Solo 2001 ci fu il processo. Rimasti dunque coinvolti in un’inspiegabile trafila giudiziaria, nel 2001 ebbe finalmente luogo il processo, nel quale i cinque non ebbero modo alcuno di esercitare i propri diritti di difesa, dovendo quindi subire, senza possibilità di replica, condanne severissime: dall’isolamento durato 17mesi, alla segregazione nel famigerato “el huego” (il buco), un isolamento in un reparto di malattie mentali, all’impossibilità di vedere i parenti o comunicare con l’esterno.
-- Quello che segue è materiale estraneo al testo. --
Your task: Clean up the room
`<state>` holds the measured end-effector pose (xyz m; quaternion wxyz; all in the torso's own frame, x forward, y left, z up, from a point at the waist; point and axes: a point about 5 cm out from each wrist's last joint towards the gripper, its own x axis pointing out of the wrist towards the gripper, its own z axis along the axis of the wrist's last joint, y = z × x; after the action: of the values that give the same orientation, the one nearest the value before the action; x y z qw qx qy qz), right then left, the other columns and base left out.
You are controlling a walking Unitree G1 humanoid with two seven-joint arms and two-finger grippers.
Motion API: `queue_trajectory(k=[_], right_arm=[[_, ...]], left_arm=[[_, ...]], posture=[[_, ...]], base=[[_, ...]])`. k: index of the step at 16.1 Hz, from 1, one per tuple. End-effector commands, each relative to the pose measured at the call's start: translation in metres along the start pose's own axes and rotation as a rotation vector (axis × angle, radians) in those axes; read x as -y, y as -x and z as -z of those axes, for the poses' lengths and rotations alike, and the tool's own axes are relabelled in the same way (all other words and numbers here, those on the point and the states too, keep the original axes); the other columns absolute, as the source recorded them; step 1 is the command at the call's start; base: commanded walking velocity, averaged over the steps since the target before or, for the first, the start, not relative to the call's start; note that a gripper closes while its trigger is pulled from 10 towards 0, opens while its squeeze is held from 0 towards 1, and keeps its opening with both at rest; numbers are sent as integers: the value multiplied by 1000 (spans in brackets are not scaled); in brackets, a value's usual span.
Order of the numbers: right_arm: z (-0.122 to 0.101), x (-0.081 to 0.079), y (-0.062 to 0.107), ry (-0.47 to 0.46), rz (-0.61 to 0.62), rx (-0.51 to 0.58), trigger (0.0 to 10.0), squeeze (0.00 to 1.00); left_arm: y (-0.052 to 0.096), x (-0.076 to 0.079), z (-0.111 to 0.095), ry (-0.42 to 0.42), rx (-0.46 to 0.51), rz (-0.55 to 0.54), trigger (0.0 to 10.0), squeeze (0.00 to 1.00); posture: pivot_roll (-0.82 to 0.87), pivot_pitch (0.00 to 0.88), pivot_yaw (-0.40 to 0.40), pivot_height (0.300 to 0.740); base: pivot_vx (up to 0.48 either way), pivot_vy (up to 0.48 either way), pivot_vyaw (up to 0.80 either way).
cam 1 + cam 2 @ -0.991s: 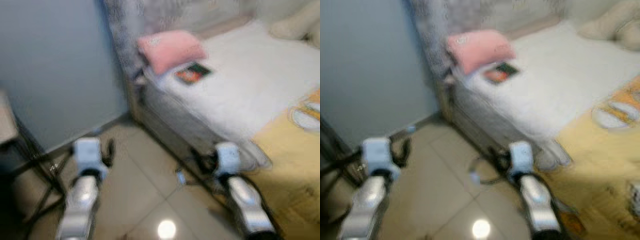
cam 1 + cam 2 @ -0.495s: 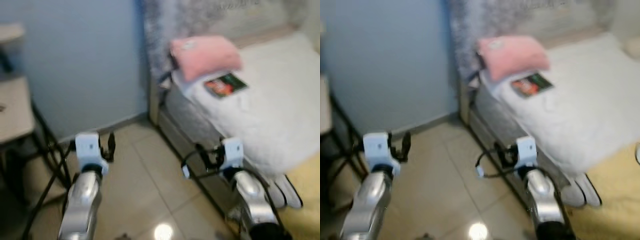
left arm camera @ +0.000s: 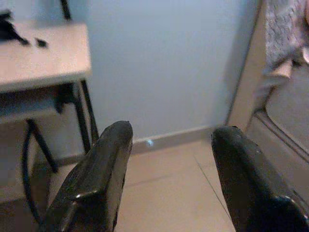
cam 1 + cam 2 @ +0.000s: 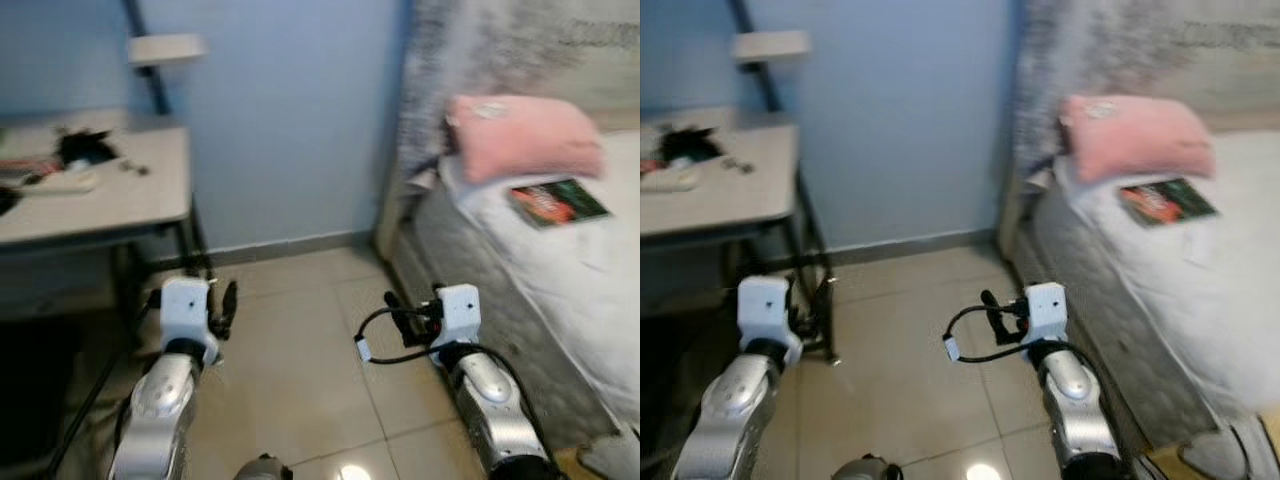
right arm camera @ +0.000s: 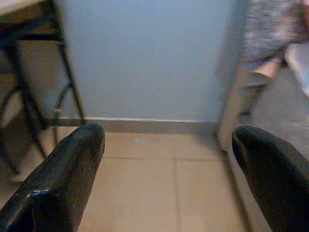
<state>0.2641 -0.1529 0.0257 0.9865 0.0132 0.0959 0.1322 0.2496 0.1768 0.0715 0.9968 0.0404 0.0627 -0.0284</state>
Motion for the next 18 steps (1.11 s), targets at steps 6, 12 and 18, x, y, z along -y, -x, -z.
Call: queue_trajectory(k=[6, 12, 18], right_arm=[[-4, 5, 5, 11, -11, 29, 10000, 0], [-10, -6, -5, 9, -19, 42, 10000, 0], [-2, 4, 22, 67, 20, 40, 10000, 0]], left_arm=[[-4, -3, -7, -4, 47, -85, 10000, 0], [-9, -11, -6, 2, 25, -91, 10000, 0], [0, -10, 5, 36, -24, -44, 10000, 0]], posture=[[-22, 0, -13, 740], [-16, 0, 1, 740], [-28, 0, 1, 740]], base=[[297, 0, 544], [480, 0, 311], [480, 0, 0]])
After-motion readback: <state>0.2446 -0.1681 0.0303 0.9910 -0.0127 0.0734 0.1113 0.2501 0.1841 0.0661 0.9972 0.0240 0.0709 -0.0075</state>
Nello specifico: Gerardo Hernandez fu condannato a due ergastoli e 15 anni; Ramon Labanino all’ergastolo, così come Antonio Guerrero; Fernando Gonzalez fu condannato a 17 anni, mentre Renè Gonzalez a 15. Da quel momento in poi, in tutto il mondo un incalcolabile numero di politici, giornalisti, intellettuali, artisti e semplici cittadini diede vita a comitati, manifestazioni e organizzazioni umanitarie con lo scopo di ridare la libertà ai cinque ingiustamente detenuti. Persino negli stessi Usa la fazione degli indignati prese buon piede: Wayne Smith, docente di relazioni internazionali alla Jonh Hopkins University, ebbe modo di dichiarare come «Miami è l’ultimo posto in cui i cinque sarebbero dovuti essere processati».
20mila pagine di documenti. Nell’agosto del 2005 una piccola speranza per la sorte dei cubani giunse dal Tribunale di Atlanta, che aveva annullato il processo in primo grado per violazioni dei diritti dei cinque in occasione della sentenza di Miami. Ma un anno dopo il Governo optò per la revisione della sentenza, che di fatto annullò il verdetto di Atlanta. Da notare che nel frattempo non era emersa una motivazione che definisse in modo chiaro ed esplicito le “colpe” dei cinque, nonostante il processo di Miami avesse prodotto 119 volumi di testimonianze e 20 mila pagine di documenti, poiché il Governo Usa non era stato in grado di definire con chiarezza alcuna prova delle imputazioni, della segretezza e del pregiudizio agli interessi statunitensi delle notizie che erano in possesso dei cubani. Infine, il 5 Giugno 2009, la Corte Suprema decideva di non riesaminare il caso, senza fornire spiegazioni.
Lo scambio col prigioniero americano. Il primo a venir scarcerato fu René Gonzalez, nel 2011, seguito del 2014 da Fernando Gonzalez, mentre Gerardo Hernandez, Ramon Labanino e Antonio Guerrero vennero liberati appunto il 17 dicembre scorso, in seguito ad una sorta di scambio con l’americano Alan Gross, detenuto a Cuba dal 2009 in seguito ad alcuni reati informatici. Oggi Los Cincos possono sorridere intorno al loro leader e nella loro Cuba, uomo e Paese per i quali, così ingiustamente, si sono visti portare via tanti anni delle loro vite.